34476 - system identifier in doctype should trigger standard mode

David Baron :dbaron: (⌚️UTC-4, no longer working on Mozilla)

Reporter

Description

•

25 years ago

DESCRIPTION: A system identifier in a DOCTYPE should trigger strict mode. MacIE5 has modes like mozilla, and it uses the presence of a SystemID to cause strict mode (at least in the form <!DOCTYPE RootElem PUBLIC PublicID SystemID>). Since MacIE5 is already released, most pages where this causes any problems should be changed in the near future. See http://www.deja.com/[ST_rn=ps]/getdoc.xp?AN=604424748&fmt=text for a quick description of MacIE's algorithm. I think any doctype that has a systemID in the form: <!DOCTYPE HTML PUBLIC PublicID SystemID> <!DOCTYPE HTML SYSTEM SystemID> or has an internal subset: <!DOCTYPE HTML (PUBLIC PublicID SystemID? | SYSTEM SystemID) [ Internal-SS ]> should trigger strict mode (the latter two cases are very rare, and the first is the one I'm sure MacIE does). This would leave only DOCTYPEs of the form <!DOCTYPE HTML PUBLIC PublicID> to be treated with the current algorithm. (These are the vast majority of DOCTYPEs on the web.) For information on the syntax of DOCTYPEs in XML (which is a subset of SGML, of which HTML is an application), see: http://www.w3.org/TR/REC-xml#dt-doctype http://www.w3.org/TR/REC-xml#NT-ExternalID Note that SGML does not require the SystemID for PUBLIC doctypes. I think Ian may be able to provide steps to reproduce more easily than I can...

rickg

Assignee

Comment 1

•

25 years ago

David: please explain why systemID should be treated as strict.

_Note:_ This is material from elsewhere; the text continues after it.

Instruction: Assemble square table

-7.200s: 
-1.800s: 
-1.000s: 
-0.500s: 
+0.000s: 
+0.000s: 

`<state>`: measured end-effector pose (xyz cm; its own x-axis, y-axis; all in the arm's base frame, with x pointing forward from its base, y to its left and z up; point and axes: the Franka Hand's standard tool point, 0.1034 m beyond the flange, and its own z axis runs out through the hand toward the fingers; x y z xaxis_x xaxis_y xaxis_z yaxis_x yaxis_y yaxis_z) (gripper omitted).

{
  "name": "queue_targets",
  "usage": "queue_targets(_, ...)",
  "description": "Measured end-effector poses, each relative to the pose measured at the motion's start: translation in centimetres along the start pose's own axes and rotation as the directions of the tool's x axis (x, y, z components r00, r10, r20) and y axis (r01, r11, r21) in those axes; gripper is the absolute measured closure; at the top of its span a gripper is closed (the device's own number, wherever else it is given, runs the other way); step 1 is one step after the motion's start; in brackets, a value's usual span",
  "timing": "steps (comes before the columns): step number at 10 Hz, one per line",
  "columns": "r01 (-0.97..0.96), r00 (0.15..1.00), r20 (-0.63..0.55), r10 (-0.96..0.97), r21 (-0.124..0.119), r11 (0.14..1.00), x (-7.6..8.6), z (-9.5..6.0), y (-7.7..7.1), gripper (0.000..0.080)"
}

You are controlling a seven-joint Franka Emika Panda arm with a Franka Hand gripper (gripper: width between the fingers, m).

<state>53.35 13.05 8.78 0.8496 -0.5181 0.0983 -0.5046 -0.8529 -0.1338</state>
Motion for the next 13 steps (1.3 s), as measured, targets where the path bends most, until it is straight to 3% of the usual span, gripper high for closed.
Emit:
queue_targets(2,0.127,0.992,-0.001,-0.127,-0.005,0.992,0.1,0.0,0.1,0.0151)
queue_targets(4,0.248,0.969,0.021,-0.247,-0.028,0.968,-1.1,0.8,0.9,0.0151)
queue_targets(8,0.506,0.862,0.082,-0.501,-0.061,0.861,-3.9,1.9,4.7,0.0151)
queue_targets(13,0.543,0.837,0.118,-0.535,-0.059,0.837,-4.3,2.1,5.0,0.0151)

David Baron :dbaron: (⌚️UTC-4, no longer working on Mozilla)

Reporter

Comment 2

•

25 years ago

A SystemID should lead to strict mode because: * it's an easy way for page authors to control strict mode without affecting validity * it's what MacIE does, and therefore it shouldn't cause too many problems (since the pages where it causes problems will see them with MacIE first)

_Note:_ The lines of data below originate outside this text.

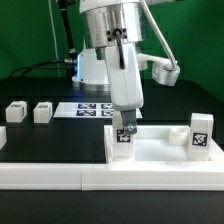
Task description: Assemble square table
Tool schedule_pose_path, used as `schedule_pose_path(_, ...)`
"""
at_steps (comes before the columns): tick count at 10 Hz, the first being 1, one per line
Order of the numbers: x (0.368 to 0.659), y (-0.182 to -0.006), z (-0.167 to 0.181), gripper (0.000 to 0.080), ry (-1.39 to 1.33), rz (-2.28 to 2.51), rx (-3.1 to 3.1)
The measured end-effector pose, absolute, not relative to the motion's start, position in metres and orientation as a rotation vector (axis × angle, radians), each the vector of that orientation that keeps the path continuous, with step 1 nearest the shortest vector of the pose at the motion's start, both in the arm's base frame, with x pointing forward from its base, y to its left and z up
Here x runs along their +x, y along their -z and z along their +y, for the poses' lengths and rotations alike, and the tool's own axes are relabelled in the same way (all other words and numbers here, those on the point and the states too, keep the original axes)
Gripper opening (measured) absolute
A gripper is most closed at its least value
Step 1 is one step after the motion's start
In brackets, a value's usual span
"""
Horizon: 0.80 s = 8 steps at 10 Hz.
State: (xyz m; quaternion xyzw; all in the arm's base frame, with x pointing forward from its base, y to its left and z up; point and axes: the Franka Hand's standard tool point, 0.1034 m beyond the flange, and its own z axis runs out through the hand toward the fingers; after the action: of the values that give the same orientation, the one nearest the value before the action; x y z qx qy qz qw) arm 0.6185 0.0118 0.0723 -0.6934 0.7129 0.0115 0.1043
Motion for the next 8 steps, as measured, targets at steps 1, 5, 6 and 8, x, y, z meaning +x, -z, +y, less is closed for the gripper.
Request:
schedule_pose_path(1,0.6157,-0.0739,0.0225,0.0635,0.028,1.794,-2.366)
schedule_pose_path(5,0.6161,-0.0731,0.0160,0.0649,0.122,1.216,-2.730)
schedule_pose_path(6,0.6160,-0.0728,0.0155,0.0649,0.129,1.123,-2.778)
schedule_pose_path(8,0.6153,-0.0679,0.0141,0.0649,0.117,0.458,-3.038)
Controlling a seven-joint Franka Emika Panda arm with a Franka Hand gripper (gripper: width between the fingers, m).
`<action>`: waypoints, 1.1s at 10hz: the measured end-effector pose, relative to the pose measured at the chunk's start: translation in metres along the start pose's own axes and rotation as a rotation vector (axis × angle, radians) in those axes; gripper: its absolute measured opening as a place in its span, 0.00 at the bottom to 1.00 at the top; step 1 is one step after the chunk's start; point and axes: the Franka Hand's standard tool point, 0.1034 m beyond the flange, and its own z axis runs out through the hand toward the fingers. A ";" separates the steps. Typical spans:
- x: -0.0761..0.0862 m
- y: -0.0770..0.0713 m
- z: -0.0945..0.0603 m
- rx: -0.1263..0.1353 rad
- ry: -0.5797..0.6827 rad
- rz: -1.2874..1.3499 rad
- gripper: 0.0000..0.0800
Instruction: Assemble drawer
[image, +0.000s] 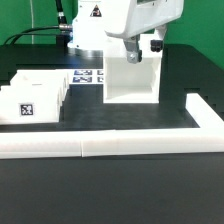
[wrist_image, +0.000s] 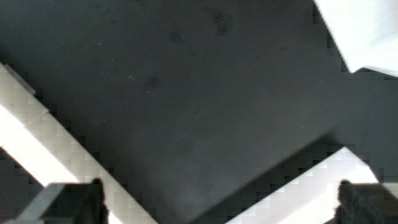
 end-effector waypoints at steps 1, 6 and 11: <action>0.000 0.000 0.000 0.000 0.000 0.000 0.81; 0.000 0.000 0.000 0.000 0.000 0.000 0.81; -0.011 -0.040 -0.033 -0.023 -0.004 0.253 0.81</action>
Offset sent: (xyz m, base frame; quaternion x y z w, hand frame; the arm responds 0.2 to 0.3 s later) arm 0.0000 0.0000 0.0000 0.0000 0.0000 0.0000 1.0000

David Baron :dbaron: (⌚️UTC-4, no longer working on Mozilla)

Reporter

Updated

•

25 years ago

Blocks: 34662

rickg

Assignee

Updated

•

25 years ago

Target Milestone: --- → M17

rickg

Assignee

Comment 3

•

25 years ago

Fixed in my tree

Status: NEW → ASSIGNED

rickg

Assignee

Comment 4

•

25 years ago

Landed fixes. Read code in nsParser.cpp to learn more.

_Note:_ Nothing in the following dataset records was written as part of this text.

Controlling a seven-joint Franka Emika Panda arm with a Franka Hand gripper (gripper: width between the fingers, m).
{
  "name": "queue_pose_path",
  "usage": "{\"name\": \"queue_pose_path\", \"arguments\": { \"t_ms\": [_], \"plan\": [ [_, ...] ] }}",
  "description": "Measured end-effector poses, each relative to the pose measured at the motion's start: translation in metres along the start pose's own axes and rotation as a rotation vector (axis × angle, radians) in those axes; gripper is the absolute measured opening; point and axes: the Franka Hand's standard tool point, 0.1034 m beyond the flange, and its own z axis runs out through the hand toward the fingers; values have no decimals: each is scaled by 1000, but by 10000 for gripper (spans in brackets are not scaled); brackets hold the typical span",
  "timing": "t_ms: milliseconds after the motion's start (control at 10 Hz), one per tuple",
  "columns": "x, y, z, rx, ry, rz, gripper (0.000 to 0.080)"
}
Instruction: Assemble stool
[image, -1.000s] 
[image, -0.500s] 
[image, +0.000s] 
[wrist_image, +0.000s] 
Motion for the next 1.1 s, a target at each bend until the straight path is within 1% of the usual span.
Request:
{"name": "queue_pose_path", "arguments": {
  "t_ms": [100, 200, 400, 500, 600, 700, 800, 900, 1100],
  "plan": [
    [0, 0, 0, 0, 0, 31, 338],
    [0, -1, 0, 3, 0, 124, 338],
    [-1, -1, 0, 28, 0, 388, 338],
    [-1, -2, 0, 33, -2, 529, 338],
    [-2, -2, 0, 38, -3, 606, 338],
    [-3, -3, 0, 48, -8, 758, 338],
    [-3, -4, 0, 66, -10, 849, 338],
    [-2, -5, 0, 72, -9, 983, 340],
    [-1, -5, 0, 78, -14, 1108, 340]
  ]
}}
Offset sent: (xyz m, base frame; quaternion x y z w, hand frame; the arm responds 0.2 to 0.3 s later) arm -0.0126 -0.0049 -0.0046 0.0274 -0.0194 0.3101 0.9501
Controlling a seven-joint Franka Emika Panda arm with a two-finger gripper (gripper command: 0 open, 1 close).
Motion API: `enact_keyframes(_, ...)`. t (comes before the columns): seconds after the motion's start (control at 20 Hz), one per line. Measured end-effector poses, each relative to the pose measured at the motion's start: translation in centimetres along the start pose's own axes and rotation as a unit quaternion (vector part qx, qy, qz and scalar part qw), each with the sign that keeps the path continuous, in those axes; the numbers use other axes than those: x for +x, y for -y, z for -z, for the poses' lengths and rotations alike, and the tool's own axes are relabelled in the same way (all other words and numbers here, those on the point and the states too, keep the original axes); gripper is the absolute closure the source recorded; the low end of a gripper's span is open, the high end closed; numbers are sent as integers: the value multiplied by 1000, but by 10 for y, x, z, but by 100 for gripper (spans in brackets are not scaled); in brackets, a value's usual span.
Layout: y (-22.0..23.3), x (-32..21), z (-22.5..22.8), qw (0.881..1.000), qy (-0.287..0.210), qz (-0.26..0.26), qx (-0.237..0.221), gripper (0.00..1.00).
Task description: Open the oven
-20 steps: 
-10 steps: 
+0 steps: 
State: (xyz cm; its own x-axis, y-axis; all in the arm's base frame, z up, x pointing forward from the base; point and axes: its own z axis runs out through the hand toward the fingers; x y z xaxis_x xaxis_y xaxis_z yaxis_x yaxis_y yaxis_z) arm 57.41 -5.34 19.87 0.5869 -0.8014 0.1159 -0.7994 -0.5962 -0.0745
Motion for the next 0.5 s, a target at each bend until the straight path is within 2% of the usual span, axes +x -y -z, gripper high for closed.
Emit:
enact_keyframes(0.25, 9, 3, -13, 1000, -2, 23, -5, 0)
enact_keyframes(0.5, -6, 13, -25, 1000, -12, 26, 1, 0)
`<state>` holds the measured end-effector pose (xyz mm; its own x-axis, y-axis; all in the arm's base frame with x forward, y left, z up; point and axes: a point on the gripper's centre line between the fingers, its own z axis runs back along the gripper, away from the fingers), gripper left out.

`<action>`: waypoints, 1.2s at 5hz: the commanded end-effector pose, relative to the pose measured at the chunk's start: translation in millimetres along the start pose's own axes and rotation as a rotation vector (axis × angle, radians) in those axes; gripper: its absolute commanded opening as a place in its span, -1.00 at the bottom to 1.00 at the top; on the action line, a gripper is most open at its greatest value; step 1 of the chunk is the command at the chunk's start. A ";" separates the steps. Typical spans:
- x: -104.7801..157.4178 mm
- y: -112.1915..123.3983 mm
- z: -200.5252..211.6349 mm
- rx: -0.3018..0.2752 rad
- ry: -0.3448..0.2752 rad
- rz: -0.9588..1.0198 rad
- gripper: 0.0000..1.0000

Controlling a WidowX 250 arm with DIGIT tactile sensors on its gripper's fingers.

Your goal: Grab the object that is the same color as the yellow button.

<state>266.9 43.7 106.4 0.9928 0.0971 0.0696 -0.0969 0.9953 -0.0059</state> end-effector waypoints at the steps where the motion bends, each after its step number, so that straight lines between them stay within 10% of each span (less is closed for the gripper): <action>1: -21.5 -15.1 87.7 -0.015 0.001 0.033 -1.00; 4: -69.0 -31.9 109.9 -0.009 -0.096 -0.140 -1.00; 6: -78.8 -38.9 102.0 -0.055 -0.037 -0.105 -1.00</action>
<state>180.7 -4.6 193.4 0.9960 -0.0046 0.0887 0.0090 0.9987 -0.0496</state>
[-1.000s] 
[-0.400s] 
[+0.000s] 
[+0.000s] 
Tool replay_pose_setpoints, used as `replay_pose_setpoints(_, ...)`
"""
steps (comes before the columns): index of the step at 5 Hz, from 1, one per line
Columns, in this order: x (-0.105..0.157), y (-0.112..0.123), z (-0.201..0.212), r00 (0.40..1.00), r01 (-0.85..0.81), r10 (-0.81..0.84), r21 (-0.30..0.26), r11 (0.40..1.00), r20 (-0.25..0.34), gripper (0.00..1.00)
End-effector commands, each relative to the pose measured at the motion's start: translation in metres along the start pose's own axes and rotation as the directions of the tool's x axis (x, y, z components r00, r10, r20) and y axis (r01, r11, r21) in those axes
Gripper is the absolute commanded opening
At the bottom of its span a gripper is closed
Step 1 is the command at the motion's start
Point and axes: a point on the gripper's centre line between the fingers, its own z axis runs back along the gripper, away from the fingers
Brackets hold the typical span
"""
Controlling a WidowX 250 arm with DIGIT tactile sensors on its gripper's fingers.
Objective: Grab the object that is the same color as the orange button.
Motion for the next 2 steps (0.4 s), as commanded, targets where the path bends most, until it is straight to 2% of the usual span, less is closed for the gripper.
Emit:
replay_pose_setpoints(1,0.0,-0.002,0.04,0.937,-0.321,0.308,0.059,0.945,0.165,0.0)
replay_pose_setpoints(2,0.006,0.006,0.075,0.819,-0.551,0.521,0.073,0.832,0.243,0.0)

Status: ASSIGNED → RESOLVED

Closed: 25 years ago

Resolution: --- → FIXED

David Baron :dbaron: (⌚️UTC-4, no longer working on Mozilla)

Reporter

Comment 5

•

25 years ago

Reopening. Looking at code in CParserContext.cpp, you're looking for the strings "PublicID" and "SystemID", not the concepts. I might have a chance to write a patch for what I meant in C++ this weekend (hopefully), so we can avoid the difficulties of translating C++ to English and back to C++ again. What I'd like to do is just: 1) check for a proper XML declaration (if so, strict) 2) parse the DOCTYPE based on the SGML spec (and be quirks if it doesn't fit the spec or if there isn't one at all) 3) check for the presence of a SystemID or an internal subset (strict if so) 4) then do the logic on the PublicID

Status: RESOLVED → REOPENED

Resolution: FIXED → ---

Masatoshi Kimura [:emk]

Comment 6

•

25 years ago

I think current mode determination is too complicate. And I think three (or more) modes are also too complicate. They will only confuse web designers. (Help! Which mode we are in?) We had better to follow the MacIE5 strategy. If they have system identifier, XML PI, XHTML DTD, or ISO HTML DTD, trigger the strict mode. Otherwise, trigger the quirks mode. That's simple and reasonable. (I will accept that HTML4 Strict without system identifier trigger the quirks.)

rickg

Assignee

Comment 7

•

25 years ago

Modes in the parsing engine are independent of modes the users will see. To users, there will be 3 modes: STRICT, non-strict and quirks. Independent of that, there's html3, html4, xml and xhtml. That's the world we're in. David -- I'd like to talk to you offline about ID's. I accept that my algorithm is a hack regarding these -- but I haven't done enough research to determine the right thing to do. I suspect you know, and can help me get it right. I'm closing this bug -- and I'll open a new one regarding ID's.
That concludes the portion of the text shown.